| WHAT TO WORK ON |
The data must be transcribed exactly, with no line missing.

| STORED DATA |
- Opening Delimiter -
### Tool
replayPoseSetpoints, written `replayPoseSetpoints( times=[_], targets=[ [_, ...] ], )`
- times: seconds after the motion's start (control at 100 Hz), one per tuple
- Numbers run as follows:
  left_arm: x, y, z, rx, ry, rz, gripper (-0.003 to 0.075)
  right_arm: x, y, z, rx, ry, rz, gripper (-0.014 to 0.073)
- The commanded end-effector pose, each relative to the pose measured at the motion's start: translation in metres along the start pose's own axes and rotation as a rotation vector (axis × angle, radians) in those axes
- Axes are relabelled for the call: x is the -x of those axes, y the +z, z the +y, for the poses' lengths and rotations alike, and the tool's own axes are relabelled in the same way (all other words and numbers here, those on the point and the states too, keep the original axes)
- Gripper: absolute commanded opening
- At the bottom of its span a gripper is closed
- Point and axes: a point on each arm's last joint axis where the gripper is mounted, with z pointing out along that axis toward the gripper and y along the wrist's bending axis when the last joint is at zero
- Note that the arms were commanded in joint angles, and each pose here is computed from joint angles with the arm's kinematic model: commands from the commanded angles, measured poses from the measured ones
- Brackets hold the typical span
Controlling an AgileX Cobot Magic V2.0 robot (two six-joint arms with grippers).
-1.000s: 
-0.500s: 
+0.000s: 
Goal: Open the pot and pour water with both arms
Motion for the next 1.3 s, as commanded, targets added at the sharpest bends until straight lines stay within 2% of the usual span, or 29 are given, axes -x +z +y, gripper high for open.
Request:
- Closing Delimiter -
| YOUR SOLUTION |
### Tool
replayPoseSetpoints, written `replayPoseSetpoints( times=[_], targets=[ [_, ...] ], )`
- times: seconds after the motion's start (control at 100 Hz), one per tuple
- Numbers run as follows:
  left_arm: x, y, z, rx, ry, rz, gripper (-0.003 to 0.075)
  right_arm: x, y, z, rx, ry, rz, gripper (-0.014 to 0.073)
- The commanded end-effector pose, each relative to the pose measured at the motion's start: translation in metres along the start pose's own axes and rotation as a rotation vector (axis × angle, radians) in those axes
- Axes are relabelled for the call: x is the -x of those axes, y the +z, z the +y, for the poses' lengths and rotations alike, and the tool's own axes are relabelled in the same way (all other words and numbers here, those on the point and the states too, keep the original axes)
- Gripper: absolute commanded opening
- At the bottom of its span a gripper is closed
- Point and axes: a point on each arm's last joint axis where the gripper is mounted, with z pointing out along that axis toward the gripper and y along the wrist's bending axis when the last joint is at zero
- Note that the arms were commanded in joint angles, and each pose here is computed from joint angles with the arm's kinematic model: commands from the commanded angles, measured poses from the measured ones
- Brackets hold the typical span
Controlling an AgileX Cobot Magic V2.0 robot (two six-joint arms with grippers).
-1.000s: 
-0.500s: 
+0.000s: 
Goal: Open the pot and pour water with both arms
Motion for the next 1.3 s, as commanded, targets added at the sharpest bends until straight lines stay within 2% of the usual span, or 29 are given, axes -x +z +y, gripper high for open.
Request:

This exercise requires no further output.